Comparison of Estimation Methods for Missing Value Imputation of Gene Expression Data

Sarikas A., Odabasioglu N., ALTAY G.

Medical Technologies National Conference (TIPTEKNO), Antalya, Turkey, 27 - 29 October 2016 identifier

  • Publication Type: Conference Paper / Full Text
  • Volume:
  • City: Antalya
  • Country: Turkey


Control and correction process of missing values (imputation of MVs) is the first stage of the preprocessing of microarray datasets. This paper focuses on a comparison of most reliable and up to date estimation methods to control and correct the missing values. Imputation of MVs has a very high priority because of its impact on next pre-processing and post-processing stages of microarray data analysis namely, quality control, normalization, differential gene expression, classification, clustering, and pathway analysis, etc. Normalized root mean square error (NRMSE) value is used to evaluate the performances of most popular five methods (k-nearest neighbors, Bayesian principal component analysis, local least squares, mean and median).

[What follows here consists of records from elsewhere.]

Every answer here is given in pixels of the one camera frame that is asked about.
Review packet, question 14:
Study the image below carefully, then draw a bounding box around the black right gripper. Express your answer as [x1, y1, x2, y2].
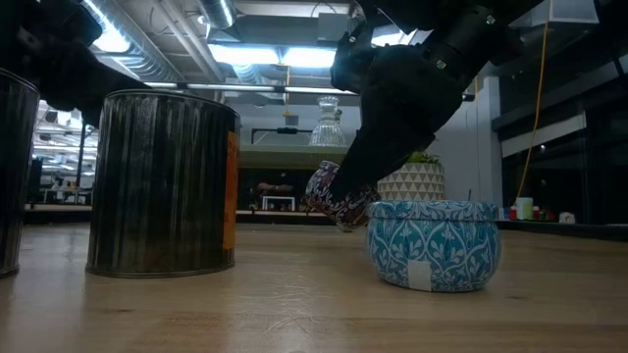
[329, 24, 472, 202]

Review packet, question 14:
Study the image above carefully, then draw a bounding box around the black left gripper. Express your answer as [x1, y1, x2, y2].
[0, 4, 148, 127]

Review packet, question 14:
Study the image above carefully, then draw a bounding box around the clear glass candlestick holder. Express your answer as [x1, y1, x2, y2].
[308, 95, 347, 147]

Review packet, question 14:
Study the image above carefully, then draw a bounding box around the purple red patterned candle tin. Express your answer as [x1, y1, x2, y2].
[303, 160, 382, 232]

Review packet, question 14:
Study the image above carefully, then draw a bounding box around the blue white patterned candle tin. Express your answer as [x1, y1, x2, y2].
[366, 199, 502, 294]

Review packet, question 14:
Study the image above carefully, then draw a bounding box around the tall metal can orange label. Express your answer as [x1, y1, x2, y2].
[0, 68, 40, 279]
[85, 88, 241, 279]

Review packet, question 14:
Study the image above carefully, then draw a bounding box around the succulent in white patterned pot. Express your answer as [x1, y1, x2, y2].
[376, 150, 445, 202]

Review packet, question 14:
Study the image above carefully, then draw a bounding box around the pale green perforated metal shelf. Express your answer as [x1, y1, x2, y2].
[238, 143, 362, 172]

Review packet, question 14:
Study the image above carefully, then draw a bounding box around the small white stand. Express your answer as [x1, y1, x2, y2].
[261, 194, 296, 212]

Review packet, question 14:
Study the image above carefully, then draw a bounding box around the long black linear ceiling lamp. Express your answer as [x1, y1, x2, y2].
[141, 80, 359, 97]

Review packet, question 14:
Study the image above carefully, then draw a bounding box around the bright ceiling light panel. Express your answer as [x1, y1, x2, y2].
[208, 42, 340, 69]

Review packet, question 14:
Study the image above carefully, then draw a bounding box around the white pale green cup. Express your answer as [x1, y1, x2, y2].
[514, 196, 535, 222]

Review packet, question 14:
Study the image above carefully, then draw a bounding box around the white ceiling box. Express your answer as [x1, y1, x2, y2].
[509, 0, 602, 28]

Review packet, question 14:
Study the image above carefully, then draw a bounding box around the black background rig frame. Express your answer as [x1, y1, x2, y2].
[250, 126, 313, 146]

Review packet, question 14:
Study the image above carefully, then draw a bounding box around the silver round ventilation duct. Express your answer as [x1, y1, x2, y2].
[195, 0, 236, 29]

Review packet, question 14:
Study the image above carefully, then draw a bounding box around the black aluminium table frame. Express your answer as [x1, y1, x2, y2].
[22, 208, 628, 242]

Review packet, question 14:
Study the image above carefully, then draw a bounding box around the yellow cable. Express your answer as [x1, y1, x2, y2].
[517, 0, 551, 200]

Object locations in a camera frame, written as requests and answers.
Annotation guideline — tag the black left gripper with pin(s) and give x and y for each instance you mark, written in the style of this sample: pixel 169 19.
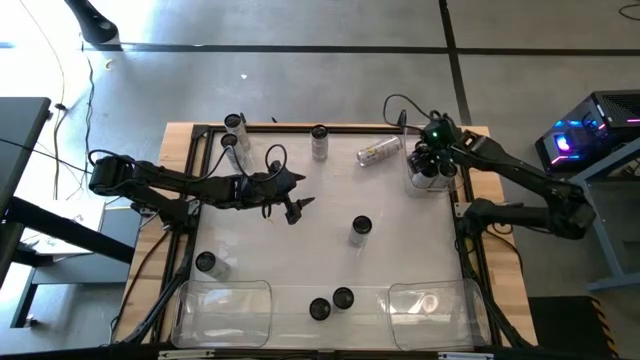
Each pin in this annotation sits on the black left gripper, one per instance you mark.
pixel 265 190

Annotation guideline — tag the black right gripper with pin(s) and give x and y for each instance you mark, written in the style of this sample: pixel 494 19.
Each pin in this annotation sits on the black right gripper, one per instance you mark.
pixel 440 136

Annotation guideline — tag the Celsius Peach Vibe can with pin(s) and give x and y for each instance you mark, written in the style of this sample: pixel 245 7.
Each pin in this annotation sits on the Celsius Peach Vibe can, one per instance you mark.
pixel 424 178
pixel 446 171

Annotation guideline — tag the clear plastic bin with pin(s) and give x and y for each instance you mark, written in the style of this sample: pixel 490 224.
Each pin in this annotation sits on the clear plastic bin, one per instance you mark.
pixel 412 137
pixel 220 315
pixel 450 325

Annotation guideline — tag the Celsius Tropical Vibe can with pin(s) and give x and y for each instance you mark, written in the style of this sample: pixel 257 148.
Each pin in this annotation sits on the Celsius Tropical Vibe can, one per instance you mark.
pixel 232 121
pixel 380 151
pixel 361 225
pixel 319 308

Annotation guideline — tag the Celsius Arctic Vibe can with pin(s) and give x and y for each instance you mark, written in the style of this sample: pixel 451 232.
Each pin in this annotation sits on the Celsius Arctic Vibe can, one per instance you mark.
pixel 229 141
pixel 343 297
pixel 205 261
pixel 319 131

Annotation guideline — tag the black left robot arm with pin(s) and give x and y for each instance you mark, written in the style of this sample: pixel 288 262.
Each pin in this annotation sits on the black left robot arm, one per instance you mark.
pixel 165 177

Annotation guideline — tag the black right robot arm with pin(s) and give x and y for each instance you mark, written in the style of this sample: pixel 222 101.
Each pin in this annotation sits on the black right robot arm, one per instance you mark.
pixel 520 169

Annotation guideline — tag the grey metal stand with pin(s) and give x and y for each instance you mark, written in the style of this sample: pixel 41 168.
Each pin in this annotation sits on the grey metal stand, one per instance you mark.
pixel 602 235

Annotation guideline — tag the computer case with RGB lights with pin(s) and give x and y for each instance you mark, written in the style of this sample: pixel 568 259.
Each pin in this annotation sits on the computer case with RGB lights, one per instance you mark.
pixel 615 107

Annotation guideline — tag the black yellow hazard mat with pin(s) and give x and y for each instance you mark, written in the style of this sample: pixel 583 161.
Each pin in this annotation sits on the black yellow hazard mat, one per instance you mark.
pixel 560 325

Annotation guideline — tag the white paper sheet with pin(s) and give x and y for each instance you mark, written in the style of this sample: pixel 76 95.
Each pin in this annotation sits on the white paper sheet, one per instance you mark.
pixel 75 220

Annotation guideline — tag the black curved stand foot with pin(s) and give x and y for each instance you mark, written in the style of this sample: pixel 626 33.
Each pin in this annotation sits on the black curved stand foot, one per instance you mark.
pixel 92 22

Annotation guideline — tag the black desk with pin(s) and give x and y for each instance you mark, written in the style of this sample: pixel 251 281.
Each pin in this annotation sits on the black desk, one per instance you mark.
pixel 20 125

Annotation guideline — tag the black frame clamp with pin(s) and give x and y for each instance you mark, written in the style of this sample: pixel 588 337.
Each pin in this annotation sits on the black frame clamp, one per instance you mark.
pixel 243 117
pixel 403 118

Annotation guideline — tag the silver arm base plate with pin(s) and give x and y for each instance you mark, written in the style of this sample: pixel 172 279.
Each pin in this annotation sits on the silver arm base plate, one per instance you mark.
pixel 459 207

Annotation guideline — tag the black metal table frame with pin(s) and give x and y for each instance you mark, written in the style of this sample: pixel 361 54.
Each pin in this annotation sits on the black metal table frame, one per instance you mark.
pixel 350 129

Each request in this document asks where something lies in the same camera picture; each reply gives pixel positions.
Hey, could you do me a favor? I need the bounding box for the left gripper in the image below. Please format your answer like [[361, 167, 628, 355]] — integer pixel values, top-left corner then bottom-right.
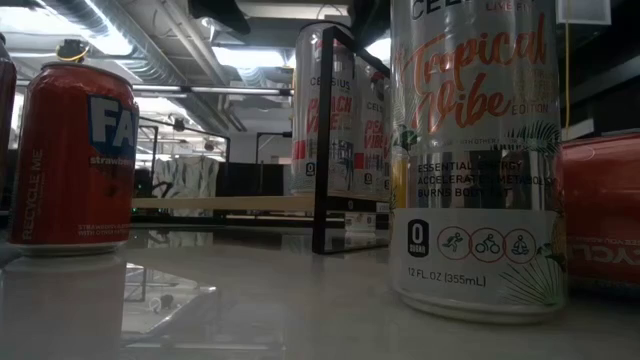
[[187, 0, 251, 35]]

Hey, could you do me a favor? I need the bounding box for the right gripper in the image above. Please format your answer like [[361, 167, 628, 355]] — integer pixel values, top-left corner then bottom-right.
[[349, 0, 391, 49]]

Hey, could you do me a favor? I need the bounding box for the ceiling light panel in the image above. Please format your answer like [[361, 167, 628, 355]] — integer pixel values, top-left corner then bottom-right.
[[212, 45, 287, 69]]

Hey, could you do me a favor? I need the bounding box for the ceiling light tube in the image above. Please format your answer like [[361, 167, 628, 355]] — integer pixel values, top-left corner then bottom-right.
[[132, 83, 295, 97]]

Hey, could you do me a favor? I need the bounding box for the black yellow ceiling device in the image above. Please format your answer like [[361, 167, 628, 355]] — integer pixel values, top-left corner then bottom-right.
[[54, 38, 91, 64]]

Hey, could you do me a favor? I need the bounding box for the white plastic sheet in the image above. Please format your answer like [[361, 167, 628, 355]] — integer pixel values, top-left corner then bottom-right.
[[152, 154, 221, 219]]

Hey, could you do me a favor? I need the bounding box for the black partition panel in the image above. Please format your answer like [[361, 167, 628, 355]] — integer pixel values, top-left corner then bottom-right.
[[214, 162, 294, 199]]

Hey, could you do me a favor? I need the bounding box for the white paper sign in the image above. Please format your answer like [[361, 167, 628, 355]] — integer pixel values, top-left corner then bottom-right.
[[555, 0, 612, 26]]

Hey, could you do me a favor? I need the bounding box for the red Fanta strawberry can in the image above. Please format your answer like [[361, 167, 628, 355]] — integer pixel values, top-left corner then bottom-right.
[[7, 60, 141, 257], [559, 132, 640, 296]]

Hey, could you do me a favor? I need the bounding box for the silver can with red print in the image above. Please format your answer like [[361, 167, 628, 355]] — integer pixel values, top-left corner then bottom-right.
[[0, 32, 19, 211]]

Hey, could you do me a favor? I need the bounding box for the Celsius Tropical Vibe can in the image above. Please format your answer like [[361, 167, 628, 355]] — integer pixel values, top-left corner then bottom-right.
[[388, 0, 569, 325]]

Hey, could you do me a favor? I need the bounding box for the silver ventilation duct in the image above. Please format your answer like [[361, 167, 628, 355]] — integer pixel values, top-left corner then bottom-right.
[[42, 0, 171, 86]]

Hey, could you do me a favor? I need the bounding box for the wooden shelf with black frame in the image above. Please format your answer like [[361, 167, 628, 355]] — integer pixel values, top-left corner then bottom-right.
[[130, 24, 392, 257]]

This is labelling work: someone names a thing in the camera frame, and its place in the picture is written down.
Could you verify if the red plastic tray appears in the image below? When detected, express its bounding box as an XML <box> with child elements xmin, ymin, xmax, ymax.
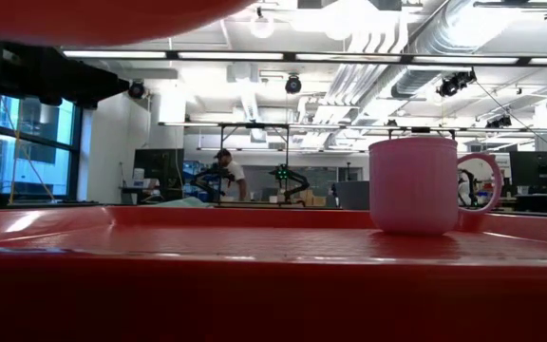
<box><xmin>0</xmin><ymin>204</ymin><xmax>547</xmax><ymax>342</ymax></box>

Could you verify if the black ceiling camera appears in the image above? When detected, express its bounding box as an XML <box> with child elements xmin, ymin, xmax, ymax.
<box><xmin>284</xmin><ymin>74</ymin><xmax>303</xmax><ymax>95</ymax></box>
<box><xmin>485</xmin><ymin>114</ymin><xmax>513</xmax><ymax>130</ymax></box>
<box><xmin>127</xmin><ymin>79</ymin><xmax>148</xmax><ymax>101</ymax></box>
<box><xmin>436</xmin><ymin>69</ymin><xmax>478</xmax><ymax>99</ymax></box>

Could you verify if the black overhead bar with lights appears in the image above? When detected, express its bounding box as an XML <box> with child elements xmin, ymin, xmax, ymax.
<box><xmin>59</xmin><ymin>47</ymin><xmax>547</xmax><ymax>67</ymax></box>

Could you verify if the yellow extension cable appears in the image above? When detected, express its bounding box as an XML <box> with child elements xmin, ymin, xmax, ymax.
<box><xmin>0</xmin><ymin>93</ymin><xmax>57</xmax><ymax>204</ymax></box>

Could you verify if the green cloth napkin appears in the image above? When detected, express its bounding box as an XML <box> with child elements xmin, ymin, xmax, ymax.
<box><xmin>152</xmin><ymin>196</ymin><xmax>214</xmax><ymax>208</ymax></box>

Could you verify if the person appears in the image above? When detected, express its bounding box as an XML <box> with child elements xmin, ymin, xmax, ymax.
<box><xmin>213</xmin><ymin>147</ymin><xmax>249</xmax><ymax>202</ymax></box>

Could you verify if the coral pink plate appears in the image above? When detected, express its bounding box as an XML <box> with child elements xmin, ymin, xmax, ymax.
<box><xmin>0</xmin><ymin>0</ymin><xmax>257</xmax><ymax>48</ymax></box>

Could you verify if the window with black frame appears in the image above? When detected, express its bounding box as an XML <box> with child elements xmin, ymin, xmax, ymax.
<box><xmin>0</xmin><ymin>91</ymin><xmax>84</xmax><ymax>200</ymax></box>

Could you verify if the pink ribbed mug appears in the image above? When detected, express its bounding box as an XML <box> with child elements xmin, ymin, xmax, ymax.
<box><xmin>368</xmin><ymin>136</ymin><xmax>504</xmax><ymax>237</ymax></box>

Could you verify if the black monitor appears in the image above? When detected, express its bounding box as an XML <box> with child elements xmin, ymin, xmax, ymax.
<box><xmin>508</xmin><ymin>150</ymin><xmax>547</xmax><ymax>196</ymax></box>
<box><xmin>133</xmin><ymin>147</ymin><xmax>185</xmax><ymax>201</ymax></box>

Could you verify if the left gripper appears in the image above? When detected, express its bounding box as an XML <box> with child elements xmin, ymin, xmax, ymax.
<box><xmin>0</xmin><ymin>33</ymin><xmax>131</xmax><ymax>110</ymax></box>

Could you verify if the round pendant lamp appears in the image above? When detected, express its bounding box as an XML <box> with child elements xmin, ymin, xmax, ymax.
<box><xmin>249</xmin><ymin>6</ymin><xmax>275</xmax><ymax>40</ymax></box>

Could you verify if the black aluminium table frame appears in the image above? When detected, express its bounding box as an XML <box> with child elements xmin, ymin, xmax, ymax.
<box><xmin>0</xmin><ymin>174</ymin><xmax>102</xmax><ymax>210</ymax></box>

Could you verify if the silver ventilation duct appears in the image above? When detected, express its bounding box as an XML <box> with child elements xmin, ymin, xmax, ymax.
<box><xmin>390</xmin><ymin>0</ymin><xmax>521</xmax><ymax>100</ymax></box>

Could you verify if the cardboard box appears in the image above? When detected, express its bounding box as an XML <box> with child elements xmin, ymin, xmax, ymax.
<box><xmin>300</xmin><ymin>188</ymin><xmax>328</xmax><ymax>208</ymax></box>

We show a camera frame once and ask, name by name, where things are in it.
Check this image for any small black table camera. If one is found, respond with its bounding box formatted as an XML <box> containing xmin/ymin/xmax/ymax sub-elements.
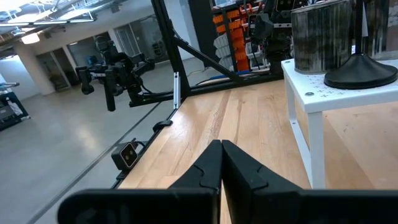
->
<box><xmin>110</xmin><ymin>141</ymin><xmax>140</xmax><ymax>172</ymax></box>

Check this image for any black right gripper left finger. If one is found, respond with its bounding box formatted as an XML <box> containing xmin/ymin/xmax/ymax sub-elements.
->
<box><xmin>57</xmin><ymin>139</ymin><xmax>223</xmax><ymax>224</ymax></box>

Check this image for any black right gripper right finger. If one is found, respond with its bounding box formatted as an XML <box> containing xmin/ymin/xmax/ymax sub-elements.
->
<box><xmin>221</xmin><ymin>139</ymin><xmax>398</xmax><ymax>224</ymax></box>

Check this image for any orange grey parts bin rack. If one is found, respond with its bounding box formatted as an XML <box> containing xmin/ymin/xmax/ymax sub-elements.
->
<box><xmin>211</xmin><ymin>0</ymin><xmax>272</xmax><ymax>73</ymax></box>

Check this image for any background equipment cart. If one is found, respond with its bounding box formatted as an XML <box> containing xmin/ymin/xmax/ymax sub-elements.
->
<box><xmin>0</xmin><ymin>81</ymin><xmax>31</xmax><ymax>131</ymax></box>

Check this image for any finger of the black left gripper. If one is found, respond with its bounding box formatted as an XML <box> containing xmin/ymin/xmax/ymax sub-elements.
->
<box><xmin>76</xmin><ymin>65</ymin><xmax>95</xmax><ymax>96</ymax></box>
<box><xmin>104</xmin><ymin>70</ymin><xmax>118</xmax><ymax>112</ymax></box>

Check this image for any white perforated metal shelf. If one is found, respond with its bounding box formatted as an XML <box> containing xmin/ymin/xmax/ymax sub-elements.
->
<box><xmin>281</xmin><ymin>57</ymin><xmax>398</xmax><ymax>190</ymax></box>

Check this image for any black candle stick holder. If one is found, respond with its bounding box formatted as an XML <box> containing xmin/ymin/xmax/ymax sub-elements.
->
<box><xmin>323</xmin><ymin>0</ymin><xmax>398</xmax><ymax>90</ymax></box>

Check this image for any black metal table frame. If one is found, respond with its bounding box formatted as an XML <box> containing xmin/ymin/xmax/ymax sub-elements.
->
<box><xmin>111</xmin><ymin>0</ymin><xmax>285</xmax><ymax>190</ymax></box>

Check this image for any galvanized metal tin candle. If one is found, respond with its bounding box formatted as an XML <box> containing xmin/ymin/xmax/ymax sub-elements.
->
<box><xmin>363</xmin><ymin>0</ymin><xmax>398</xmax><ymax>61</ymax></box>
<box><xmin>290</xmin><ymin>0</ymin><xmax>354</xmax><ymax>75</ymax></box>

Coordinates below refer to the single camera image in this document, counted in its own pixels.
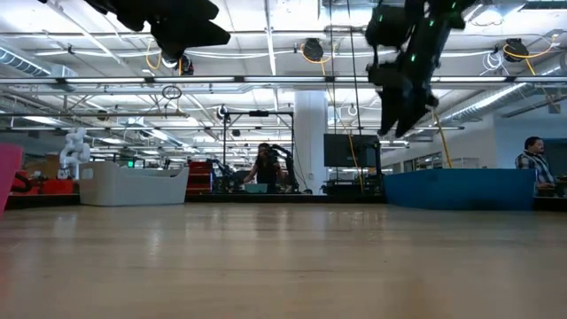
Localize pink plastic bin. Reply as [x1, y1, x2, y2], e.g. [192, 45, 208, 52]
[0, 143, 25, 218]

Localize black aluminium rig frame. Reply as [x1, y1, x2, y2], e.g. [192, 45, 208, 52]
[4, 192, 567, 213]

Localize blue plastic bin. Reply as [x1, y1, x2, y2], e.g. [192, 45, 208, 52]
[383, 167, 537, 212]

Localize yellow hanging cable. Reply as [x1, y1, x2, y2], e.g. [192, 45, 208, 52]
[432, 111, 454, 170]

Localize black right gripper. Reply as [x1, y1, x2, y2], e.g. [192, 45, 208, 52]
[366, 61, 439, 139]

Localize cardboard box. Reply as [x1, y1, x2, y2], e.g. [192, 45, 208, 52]
[24, 153, 61, 179]

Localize black hanging cable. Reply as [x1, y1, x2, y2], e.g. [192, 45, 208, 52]
[346, 0, 365, 196]

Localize white plastic bin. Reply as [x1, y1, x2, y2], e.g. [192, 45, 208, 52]
[78, 160, 190, 207]

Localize red drawer cabinet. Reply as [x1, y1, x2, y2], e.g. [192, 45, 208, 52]
[188, 160, 214, 195]

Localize white building column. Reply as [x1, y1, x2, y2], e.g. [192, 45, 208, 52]
[293, 89, 330, 195]

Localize black robot station frame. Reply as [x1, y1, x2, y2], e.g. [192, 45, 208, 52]
[221, 110, 297, 195]

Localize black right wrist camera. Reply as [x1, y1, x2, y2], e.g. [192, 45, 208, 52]
[364, 4, 411, 49]

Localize grey air duct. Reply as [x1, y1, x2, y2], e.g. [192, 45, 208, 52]
[0, 43, 80, 93]

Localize person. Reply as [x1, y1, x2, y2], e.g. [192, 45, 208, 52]
[514, 136, 557, 197]
[242, 142, 284, 195]

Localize large black monitor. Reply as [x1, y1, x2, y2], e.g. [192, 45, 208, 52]
[322, 133, 382, 168]

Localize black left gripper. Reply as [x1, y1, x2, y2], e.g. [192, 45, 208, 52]
[83, 0, 232, 61]

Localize silver air duct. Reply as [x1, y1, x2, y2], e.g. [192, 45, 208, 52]
[438, 82, 567, 128]

When NRMSE values of methods were compared, it has observed that local least squares (LLS) and Bayesian principal component analysis (BPCA) methods outperformed all other methods in all percentages of MVs (1%, 5%, 10%, and 20%). BPCA method has given the best results in all percentages of MVs over the number of probes or genes, whereas LLS method has given the best results in all percentages of MVs over the number of samples. The advantage of these two methods over others is that they are least affected by the complexity of the data set.